Machine Learning in Software Security

Machine learning's integration into software security is expanding, though challenges persist:

• Challenges: The need for deep semantic understanding, applicability to binary code, and the development of publicly available datasets are noted as barriers to progress.
• Current Implementations: Efforts like VulDeePecker and SemFuzz illustrate the application of machine learning to vulnerability detection and exploit generation, demonstrating machine learning's potential to enhance automation and accuracy.

Conclusion

The surveyed paper underscores the critical importance of automating software security tasks to keep pace with the growing number and complexity of vulnerabilities.
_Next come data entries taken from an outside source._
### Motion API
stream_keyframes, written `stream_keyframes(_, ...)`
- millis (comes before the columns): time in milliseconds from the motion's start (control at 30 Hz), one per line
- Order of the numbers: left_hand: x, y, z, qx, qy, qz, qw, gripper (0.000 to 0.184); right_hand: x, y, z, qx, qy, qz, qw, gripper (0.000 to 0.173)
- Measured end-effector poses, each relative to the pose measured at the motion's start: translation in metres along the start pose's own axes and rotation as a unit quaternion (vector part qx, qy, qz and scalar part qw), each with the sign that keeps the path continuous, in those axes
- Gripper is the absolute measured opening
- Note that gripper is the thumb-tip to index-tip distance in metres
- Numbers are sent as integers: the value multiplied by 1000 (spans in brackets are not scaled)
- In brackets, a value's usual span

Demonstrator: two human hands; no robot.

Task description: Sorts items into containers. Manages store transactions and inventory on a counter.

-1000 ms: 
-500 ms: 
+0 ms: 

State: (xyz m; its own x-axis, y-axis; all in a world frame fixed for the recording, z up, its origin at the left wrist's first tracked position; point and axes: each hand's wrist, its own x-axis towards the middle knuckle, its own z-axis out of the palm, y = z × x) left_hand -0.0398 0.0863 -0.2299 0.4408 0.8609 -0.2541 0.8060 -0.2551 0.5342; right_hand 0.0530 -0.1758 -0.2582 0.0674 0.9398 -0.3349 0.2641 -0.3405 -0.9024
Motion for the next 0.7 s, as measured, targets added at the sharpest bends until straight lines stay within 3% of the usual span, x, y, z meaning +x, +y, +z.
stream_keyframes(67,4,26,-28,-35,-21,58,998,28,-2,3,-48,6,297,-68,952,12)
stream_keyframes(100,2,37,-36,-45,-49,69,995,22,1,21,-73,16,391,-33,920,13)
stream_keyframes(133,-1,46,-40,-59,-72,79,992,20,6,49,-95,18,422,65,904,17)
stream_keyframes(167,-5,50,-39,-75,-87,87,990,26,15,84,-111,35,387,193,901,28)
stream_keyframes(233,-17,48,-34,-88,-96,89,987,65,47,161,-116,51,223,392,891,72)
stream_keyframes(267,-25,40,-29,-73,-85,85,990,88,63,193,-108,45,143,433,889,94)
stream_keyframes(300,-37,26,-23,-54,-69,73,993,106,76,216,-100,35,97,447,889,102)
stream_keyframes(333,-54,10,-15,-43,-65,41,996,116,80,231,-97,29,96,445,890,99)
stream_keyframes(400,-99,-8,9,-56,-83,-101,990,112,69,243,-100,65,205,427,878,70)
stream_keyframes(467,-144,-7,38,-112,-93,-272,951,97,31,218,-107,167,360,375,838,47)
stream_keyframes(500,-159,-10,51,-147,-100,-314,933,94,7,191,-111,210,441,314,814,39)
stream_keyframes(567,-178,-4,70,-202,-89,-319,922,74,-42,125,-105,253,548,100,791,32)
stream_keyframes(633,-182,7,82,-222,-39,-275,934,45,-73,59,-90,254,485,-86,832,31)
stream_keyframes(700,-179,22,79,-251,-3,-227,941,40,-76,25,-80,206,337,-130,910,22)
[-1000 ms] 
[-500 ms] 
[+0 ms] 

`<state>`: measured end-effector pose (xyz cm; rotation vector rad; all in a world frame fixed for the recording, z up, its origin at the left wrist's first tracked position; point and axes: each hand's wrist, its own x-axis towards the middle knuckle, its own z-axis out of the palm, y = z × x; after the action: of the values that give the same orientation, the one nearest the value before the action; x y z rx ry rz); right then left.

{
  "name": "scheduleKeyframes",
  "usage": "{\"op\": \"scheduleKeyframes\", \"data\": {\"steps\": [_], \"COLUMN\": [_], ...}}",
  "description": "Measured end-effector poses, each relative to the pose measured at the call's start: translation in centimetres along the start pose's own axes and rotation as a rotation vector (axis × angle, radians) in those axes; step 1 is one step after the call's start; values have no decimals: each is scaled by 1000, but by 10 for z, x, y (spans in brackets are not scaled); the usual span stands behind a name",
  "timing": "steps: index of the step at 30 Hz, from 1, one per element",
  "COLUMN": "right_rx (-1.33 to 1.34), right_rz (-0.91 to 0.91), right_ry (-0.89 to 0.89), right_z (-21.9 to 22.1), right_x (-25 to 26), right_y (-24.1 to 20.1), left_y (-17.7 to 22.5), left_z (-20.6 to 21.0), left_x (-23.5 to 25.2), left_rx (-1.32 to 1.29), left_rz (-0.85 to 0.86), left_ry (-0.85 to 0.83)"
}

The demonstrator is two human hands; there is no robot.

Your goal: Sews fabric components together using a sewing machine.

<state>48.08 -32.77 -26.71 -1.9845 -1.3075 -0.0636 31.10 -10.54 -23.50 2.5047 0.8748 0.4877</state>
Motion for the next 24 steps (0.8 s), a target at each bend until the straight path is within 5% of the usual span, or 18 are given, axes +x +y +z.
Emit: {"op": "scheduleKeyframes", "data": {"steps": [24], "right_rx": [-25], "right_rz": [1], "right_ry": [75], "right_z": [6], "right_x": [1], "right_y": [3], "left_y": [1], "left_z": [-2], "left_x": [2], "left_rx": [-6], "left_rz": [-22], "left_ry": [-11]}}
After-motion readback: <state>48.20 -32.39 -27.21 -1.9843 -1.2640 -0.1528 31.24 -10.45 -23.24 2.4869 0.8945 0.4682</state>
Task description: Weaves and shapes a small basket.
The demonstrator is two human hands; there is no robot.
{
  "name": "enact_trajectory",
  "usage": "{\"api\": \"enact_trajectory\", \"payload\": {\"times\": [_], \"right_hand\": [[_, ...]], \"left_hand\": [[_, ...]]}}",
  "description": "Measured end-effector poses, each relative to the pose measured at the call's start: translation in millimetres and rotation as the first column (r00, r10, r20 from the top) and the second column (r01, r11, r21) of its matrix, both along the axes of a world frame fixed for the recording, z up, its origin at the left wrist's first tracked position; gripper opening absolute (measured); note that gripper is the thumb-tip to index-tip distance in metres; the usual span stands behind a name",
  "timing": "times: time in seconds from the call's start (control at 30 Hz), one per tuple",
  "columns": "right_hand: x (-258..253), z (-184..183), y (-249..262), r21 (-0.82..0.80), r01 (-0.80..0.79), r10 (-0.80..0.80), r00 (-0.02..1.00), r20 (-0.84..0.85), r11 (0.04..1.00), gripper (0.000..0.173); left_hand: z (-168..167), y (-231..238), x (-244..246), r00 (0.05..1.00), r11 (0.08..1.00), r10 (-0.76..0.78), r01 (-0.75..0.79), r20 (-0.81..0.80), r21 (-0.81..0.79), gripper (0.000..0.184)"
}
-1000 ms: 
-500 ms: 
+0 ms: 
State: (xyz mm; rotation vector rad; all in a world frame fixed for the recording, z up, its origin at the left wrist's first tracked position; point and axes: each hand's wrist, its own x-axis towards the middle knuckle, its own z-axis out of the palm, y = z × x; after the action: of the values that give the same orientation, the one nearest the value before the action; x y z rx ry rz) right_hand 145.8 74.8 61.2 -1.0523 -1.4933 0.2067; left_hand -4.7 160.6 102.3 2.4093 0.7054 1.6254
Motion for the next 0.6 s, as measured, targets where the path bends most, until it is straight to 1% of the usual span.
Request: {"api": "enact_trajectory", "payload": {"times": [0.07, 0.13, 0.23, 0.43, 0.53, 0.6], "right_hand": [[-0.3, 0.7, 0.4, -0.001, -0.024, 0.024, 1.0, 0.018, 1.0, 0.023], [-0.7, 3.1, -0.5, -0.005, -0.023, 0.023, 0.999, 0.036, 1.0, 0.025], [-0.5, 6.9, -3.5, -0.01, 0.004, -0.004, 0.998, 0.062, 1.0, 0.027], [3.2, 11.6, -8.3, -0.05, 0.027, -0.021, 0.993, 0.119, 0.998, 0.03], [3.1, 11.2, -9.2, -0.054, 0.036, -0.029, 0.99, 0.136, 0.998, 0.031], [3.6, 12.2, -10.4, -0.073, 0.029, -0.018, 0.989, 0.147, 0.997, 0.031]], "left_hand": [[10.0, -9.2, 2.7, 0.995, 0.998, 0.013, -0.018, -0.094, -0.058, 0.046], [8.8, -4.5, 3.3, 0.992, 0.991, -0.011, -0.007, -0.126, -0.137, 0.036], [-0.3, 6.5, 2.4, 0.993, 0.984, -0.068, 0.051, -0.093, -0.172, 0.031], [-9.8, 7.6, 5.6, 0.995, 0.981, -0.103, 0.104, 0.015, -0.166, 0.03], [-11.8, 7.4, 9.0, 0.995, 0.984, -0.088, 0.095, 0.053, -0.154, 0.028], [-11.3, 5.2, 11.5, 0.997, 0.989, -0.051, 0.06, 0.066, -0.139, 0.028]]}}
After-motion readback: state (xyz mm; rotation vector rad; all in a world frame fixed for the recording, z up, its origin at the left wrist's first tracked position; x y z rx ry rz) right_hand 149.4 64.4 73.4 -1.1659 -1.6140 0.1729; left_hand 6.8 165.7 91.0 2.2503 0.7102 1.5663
While machine learning has shown promise in augmenting these tasks, substantial challenges remain, particularly in enhancing semantic understanding and creating comprehensive datasets. The paper suggests that future advancements in machine learning could significantly impact the effectiveness of CRS in vulnerability management.

In summary, while progress has been robust, the field remains in a state of rapid evolution, poised for further breakthroughs that could transform how software systems are protected in the digital age.